▶ _What is expected_
Shown below are entries with pictures; the line with "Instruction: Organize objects" through the line with "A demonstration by" is the span to retype exactly, and the pictures stay out.

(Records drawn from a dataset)
────────────────

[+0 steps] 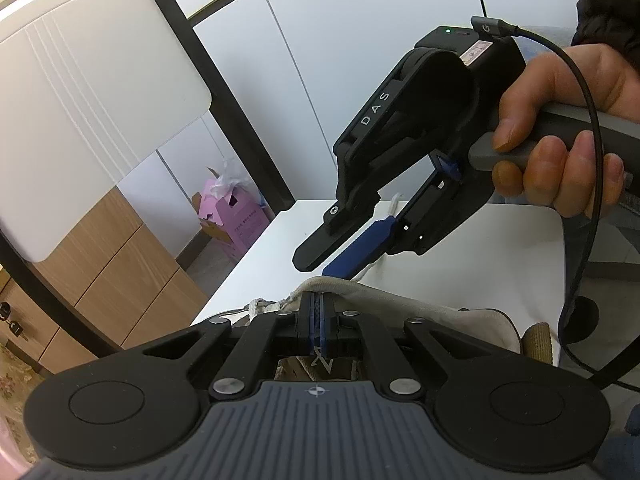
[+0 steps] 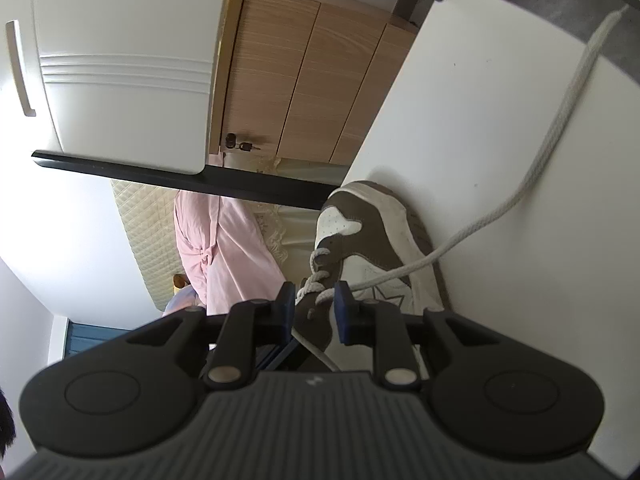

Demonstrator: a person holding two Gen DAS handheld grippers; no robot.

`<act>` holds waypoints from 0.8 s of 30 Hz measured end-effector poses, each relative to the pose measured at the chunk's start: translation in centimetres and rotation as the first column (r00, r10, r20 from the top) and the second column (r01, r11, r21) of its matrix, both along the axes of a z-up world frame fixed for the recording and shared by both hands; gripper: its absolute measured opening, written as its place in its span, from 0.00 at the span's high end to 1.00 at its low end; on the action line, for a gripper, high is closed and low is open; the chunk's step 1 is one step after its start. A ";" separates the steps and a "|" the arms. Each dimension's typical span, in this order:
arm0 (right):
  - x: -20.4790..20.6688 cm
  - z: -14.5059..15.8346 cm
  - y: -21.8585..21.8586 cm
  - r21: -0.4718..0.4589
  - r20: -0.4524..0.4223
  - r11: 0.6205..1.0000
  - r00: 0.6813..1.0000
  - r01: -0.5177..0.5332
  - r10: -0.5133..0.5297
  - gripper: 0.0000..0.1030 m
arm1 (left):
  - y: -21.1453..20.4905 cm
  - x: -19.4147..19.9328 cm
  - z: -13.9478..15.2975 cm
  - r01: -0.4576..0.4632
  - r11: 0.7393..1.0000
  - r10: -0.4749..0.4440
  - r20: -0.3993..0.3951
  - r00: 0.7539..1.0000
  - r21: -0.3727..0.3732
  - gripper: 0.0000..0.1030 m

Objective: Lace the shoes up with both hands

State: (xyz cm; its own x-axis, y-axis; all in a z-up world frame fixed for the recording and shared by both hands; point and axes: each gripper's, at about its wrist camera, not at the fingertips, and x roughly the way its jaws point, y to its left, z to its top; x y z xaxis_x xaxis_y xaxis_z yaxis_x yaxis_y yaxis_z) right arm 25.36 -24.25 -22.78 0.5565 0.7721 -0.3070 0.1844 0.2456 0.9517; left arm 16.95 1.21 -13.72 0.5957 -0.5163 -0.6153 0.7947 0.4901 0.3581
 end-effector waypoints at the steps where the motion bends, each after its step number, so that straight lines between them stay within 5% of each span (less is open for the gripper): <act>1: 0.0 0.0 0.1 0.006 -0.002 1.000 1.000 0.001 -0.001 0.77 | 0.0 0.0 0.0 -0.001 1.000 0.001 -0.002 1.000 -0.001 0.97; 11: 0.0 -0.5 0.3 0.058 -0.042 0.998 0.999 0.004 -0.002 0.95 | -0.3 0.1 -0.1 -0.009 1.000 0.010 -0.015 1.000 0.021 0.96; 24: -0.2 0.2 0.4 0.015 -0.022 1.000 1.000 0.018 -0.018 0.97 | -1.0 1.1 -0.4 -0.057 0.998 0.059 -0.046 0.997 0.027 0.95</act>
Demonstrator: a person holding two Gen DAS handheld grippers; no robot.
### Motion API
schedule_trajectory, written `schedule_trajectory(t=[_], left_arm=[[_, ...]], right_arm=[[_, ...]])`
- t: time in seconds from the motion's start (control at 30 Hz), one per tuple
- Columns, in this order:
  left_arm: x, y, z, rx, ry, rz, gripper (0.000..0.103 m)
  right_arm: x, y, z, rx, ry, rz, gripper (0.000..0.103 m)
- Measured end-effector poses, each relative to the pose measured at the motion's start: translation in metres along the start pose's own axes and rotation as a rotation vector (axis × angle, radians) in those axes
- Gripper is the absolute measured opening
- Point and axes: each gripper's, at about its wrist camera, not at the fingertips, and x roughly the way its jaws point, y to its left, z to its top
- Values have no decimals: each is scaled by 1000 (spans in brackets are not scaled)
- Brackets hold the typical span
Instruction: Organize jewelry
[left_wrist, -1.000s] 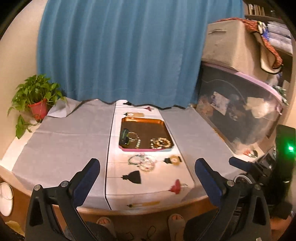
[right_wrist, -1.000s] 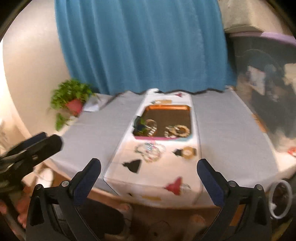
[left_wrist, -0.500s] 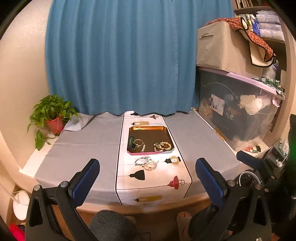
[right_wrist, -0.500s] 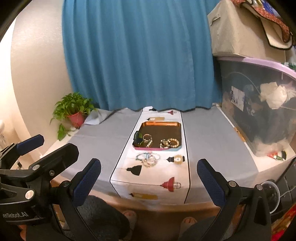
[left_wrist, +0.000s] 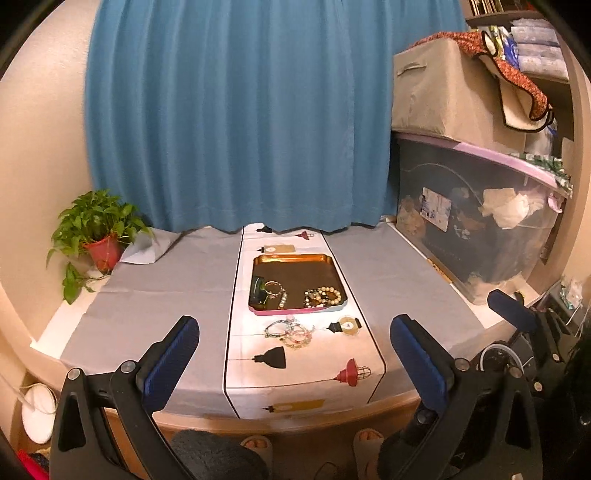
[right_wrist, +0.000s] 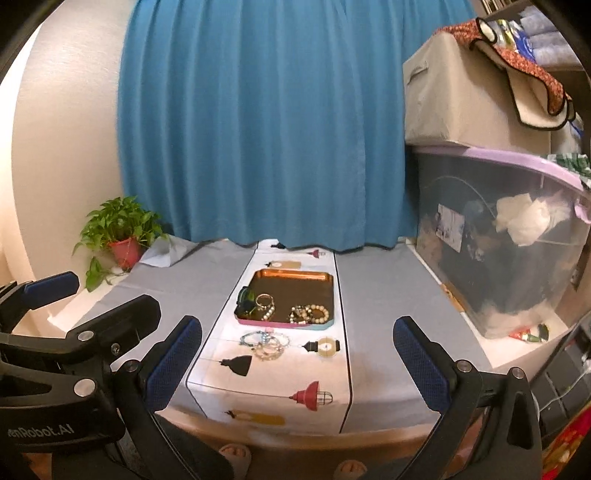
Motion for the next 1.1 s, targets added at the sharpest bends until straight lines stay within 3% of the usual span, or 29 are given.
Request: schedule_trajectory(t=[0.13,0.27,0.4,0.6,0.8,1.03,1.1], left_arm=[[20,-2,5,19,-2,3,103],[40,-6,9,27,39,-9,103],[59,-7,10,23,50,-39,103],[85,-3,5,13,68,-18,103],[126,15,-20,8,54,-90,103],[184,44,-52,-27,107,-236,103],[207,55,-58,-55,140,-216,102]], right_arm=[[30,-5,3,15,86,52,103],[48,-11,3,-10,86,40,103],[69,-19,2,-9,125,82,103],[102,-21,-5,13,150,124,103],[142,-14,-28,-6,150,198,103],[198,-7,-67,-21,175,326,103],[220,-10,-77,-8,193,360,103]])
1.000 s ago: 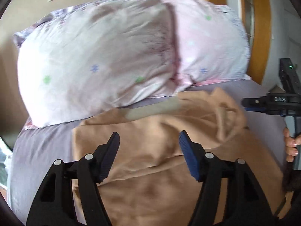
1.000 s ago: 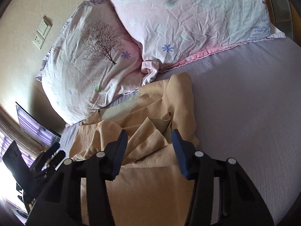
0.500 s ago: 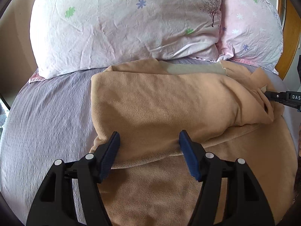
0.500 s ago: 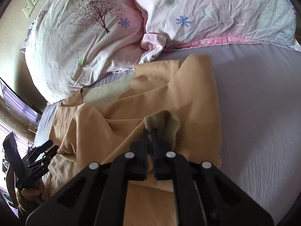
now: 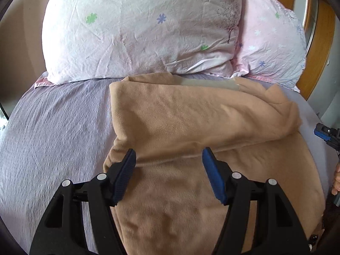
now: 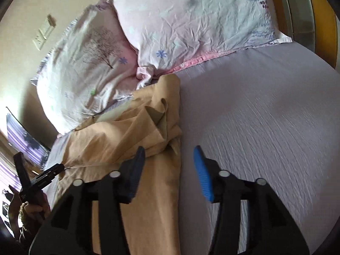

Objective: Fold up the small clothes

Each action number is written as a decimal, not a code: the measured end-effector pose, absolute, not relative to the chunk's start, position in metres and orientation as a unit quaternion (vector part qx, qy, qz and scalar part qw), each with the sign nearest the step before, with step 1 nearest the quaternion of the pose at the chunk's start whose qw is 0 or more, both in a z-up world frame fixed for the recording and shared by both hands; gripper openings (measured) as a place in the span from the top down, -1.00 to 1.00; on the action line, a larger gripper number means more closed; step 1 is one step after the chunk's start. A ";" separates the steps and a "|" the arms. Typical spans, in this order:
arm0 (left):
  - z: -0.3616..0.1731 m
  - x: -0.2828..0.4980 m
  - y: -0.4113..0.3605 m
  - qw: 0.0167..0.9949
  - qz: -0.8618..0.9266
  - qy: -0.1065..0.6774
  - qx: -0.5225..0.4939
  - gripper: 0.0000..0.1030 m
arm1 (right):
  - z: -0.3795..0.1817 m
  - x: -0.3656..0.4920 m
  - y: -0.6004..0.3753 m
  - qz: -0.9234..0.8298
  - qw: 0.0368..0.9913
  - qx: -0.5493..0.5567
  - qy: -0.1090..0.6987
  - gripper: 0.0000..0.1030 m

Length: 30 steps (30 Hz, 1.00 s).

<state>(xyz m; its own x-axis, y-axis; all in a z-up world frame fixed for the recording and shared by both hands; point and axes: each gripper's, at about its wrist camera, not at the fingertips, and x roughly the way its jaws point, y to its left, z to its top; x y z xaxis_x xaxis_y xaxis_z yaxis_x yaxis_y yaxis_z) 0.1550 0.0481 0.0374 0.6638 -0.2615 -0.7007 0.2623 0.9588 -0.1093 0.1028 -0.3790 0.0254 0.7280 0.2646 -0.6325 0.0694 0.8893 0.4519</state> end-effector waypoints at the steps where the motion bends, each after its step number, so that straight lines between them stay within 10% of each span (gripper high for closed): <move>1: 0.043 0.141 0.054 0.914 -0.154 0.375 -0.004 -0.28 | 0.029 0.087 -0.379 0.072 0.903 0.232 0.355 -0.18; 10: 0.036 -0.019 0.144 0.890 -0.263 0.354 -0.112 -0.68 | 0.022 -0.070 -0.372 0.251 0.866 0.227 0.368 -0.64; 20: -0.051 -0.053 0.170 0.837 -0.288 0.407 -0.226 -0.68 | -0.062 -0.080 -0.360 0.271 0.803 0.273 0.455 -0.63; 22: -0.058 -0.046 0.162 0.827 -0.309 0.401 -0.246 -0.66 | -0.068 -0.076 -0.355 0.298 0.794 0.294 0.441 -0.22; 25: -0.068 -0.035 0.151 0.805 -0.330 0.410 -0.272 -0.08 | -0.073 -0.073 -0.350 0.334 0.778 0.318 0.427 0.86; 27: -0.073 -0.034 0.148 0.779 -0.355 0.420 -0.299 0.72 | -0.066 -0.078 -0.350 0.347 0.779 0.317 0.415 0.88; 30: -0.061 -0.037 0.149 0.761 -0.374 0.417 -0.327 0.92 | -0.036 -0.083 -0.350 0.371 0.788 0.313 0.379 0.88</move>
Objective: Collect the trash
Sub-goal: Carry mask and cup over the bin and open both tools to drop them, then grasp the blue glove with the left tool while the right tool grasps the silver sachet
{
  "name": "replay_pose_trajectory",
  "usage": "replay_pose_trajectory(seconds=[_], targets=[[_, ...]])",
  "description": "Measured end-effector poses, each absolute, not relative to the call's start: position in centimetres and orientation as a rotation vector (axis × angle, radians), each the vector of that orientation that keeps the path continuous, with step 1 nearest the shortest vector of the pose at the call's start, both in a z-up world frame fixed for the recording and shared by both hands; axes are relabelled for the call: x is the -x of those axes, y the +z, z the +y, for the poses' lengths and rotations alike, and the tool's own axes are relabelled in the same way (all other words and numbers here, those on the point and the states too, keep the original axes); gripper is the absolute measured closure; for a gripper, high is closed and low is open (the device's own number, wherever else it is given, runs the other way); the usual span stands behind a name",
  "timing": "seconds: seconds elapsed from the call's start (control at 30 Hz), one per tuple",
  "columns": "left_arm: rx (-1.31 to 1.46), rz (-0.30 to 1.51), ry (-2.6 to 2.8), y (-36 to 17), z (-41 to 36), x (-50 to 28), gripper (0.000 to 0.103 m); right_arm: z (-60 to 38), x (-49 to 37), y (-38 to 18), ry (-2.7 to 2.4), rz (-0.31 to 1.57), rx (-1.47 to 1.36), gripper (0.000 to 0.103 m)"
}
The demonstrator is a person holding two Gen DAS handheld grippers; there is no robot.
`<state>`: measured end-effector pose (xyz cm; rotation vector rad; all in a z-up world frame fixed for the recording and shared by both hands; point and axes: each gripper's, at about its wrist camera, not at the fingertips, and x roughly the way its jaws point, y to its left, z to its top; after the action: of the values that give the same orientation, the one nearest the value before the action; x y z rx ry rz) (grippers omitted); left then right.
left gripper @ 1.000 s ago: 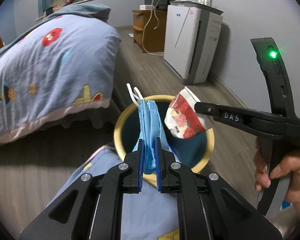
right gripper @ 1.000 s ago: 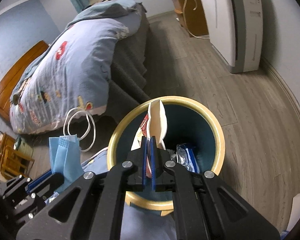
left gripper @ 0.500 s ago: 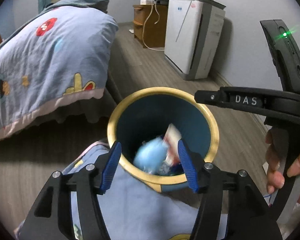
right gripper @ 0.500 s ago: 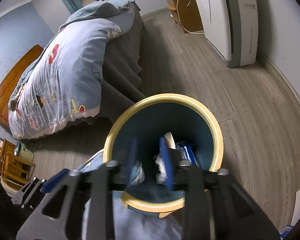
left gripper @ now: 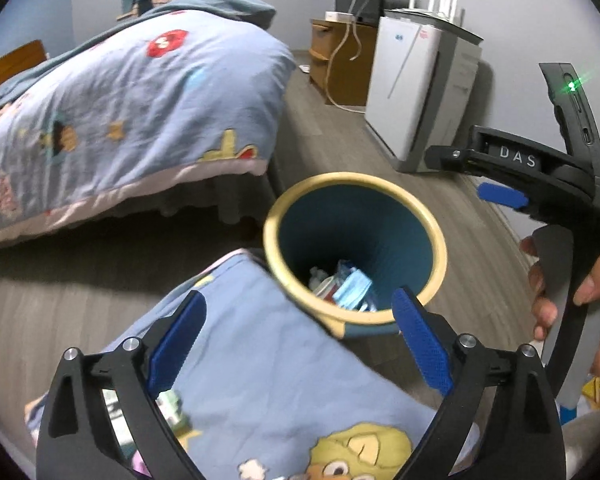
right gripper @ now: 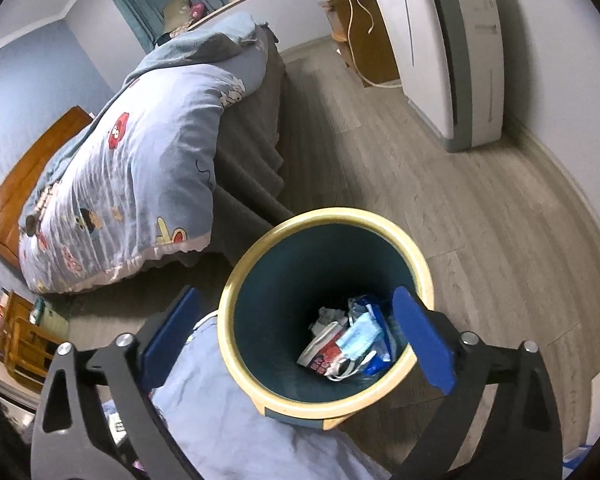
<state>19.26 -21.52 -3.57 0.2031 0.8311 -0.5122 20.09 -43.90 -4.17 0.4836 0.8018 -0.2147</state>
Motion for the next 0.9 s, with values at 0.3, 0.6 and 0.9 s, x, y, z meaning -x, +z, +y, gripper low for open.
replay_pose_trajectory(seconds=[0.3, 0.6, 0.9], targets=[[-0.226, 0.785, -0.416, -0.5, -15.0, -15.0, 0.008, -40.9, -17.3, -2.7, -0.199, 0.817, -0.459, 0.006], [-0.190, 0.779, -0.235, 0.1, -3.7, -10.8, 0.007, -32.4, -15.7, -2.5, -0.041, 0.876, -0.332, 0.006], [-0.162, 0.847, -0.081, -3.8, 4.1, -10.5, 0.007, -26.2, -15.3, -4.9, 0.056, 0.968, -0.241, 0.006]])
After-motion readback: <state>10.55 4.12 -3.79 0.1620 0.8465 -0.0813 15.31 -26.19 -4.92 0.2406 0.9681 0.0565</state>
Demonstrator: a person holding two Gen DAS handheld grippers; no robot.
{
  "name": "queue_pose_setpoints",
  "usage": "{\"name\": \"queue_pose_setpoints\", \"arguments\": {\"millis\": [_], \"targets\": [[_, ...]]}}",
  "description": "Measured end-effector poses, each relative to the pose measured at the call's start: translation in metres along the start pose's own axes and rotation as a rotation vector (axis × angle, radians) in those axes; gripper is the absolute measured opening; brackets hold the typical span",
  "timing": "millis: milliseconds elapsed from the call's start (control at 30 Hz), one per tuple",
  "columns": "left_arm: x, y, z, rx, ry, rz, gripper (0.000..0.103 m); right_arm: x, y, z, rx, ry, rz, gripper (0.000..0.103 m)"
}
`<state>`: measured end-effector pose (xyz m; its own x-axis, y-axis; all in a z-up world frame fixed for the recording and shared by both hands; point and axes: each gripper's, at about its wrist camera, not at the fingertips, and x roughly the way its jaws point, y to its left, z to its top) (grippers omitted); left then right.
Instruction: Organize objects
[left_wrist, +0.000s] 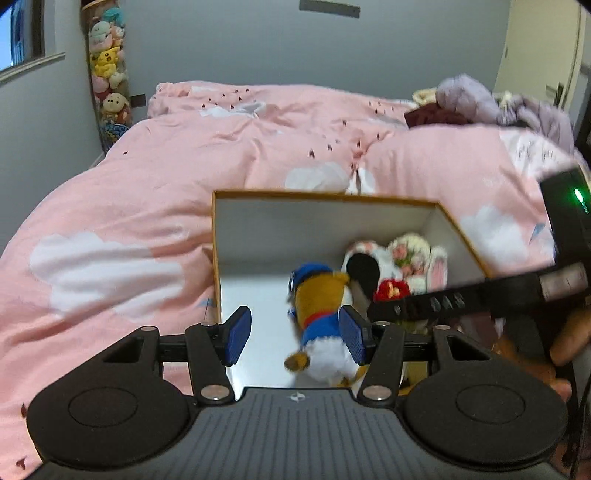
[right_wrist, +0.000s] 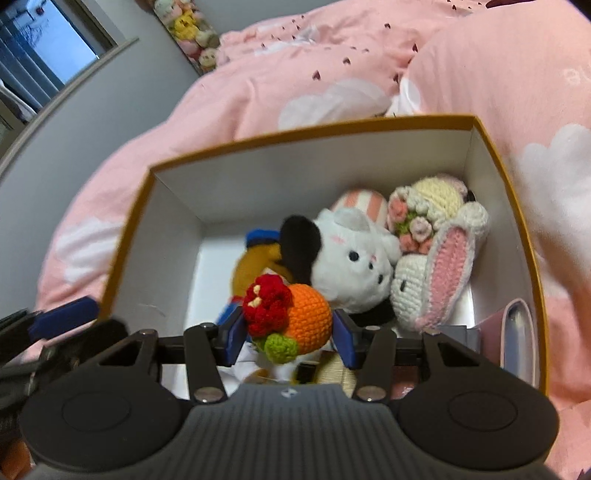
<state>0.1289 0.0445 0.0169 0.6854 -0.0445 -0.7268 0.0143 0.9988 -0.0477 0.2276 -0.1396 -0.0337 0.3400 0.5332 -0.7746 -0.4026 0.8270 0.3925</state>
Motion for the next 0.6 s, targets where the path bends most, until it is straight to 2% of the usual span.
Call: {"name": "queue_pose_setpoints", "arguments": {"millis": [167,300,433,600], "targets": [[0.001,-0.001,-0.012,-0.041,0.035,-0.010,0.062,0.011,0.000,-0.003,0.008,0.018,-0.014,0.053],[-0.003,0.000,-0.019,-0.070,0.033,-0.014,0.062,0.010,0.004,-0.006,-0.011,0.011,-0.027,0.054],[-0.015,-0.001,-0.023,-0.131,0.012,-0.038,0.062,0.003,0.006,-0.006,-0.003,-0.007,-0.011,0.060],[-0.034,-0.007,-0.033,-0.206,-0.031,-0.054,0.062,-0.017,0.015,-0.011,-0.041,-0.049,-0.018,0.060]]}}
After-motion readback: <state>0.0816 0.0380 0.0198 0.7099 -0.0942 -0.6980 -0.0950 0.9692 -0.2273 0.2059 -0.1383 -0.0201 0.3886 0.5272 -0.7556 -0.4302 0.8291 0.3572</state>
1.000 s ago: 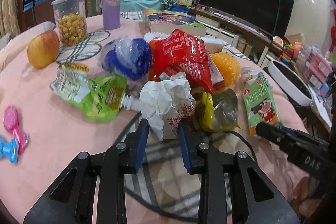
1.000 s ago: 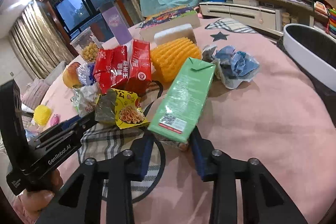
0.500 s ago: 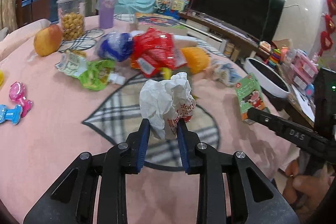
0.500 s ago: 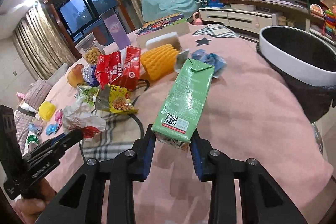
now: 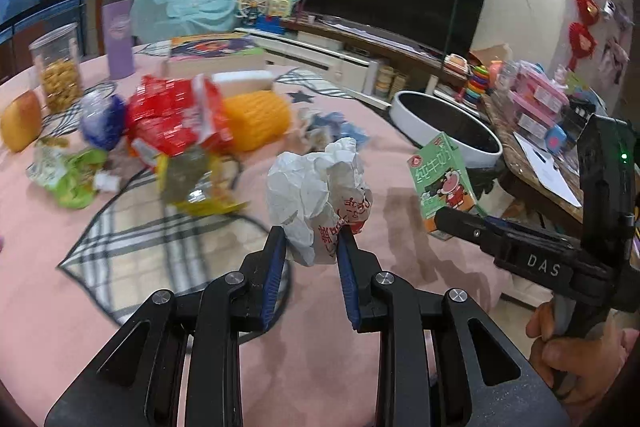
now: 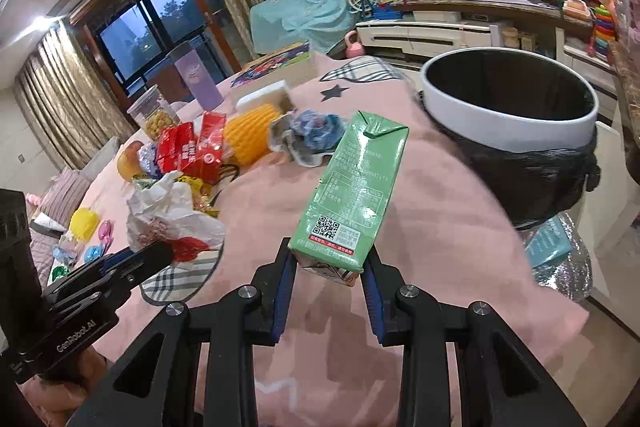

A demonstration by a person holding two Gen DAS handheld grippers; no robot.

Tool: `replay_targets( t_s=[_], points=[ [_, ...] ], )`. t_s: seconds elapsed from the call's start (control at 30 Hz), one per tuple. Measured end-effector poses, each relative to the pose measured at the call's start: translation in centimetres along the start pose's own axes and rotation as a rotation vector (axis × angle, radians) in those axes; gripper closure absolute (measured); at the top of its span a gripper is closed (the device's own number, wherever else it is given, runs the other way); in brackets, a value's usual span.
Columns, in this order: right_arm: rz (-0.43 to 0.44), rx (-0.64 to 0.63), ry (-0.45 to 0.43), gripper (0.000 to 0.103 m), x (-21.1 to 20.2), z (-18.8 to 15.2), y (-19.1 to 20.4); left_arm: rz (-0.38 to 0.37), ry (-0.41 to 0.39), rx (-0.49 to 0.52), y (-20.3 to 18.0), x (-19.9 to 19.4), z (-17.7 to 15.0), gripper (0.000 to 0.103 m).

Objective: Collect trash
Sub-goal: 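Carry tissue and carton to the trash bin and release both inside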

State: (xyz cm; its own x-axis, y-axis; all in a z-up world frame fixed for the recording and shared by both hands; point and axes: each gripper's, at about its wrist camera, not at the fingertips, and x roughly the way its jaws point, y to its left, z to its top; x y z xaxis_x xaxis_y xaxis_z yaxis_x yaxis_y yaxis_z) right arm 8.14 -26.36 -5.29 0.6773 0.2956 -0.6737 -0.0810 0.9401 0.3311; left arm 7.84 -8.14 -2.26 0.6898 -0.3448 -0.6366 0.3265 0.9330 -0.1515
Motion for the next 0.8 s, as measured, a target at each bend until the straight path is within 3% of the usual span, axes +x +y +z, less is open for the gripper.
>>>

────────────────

▶ _Expected answer_
Instruction: Organize objects
[left_wrist, +0.000s] 
[right_wrist, +0.000s] 
<state>0.1289 0.0445 0.0169 0.6854 -0.0445 -0.7268 0.0143 0.9988 -0.0477 0.2276 -0.1396 -0.0337 0.3400 0.5332 -0.7746 -0.4026 0.8270 0.3925</state>
Motion for the next 0.6 s, targets where the path bends most, until it is straight to 2% of the usual span.
Call: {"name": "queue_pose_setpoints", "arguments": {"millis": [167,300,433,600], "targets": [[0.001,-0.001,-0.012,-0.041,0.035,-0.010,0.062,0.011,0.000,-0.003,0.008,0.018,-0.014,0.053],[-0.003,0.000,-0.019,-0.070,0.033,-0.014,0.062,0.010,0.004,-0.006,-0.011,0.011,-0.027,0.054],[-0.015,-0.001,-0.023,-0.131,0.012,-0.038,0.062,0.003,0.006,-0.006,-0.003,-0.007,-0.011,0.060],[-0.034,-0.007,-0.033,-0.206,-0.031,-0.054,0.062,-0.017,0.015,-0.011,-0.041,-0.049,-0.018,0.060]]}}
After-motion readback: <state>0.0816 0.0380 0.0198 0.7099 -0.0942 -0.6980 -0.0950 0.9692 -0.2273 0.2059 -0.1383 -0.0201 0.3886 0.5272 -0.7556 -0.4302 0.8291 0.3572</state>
1.000 s ago: 
1.000 s ago: 
0.500 s ago: 
0.500 s ago: 
now: 
now: 

A demonstration by a person holding two Gen DAS handheld grippers; no robot.

This exercise requires no further answer.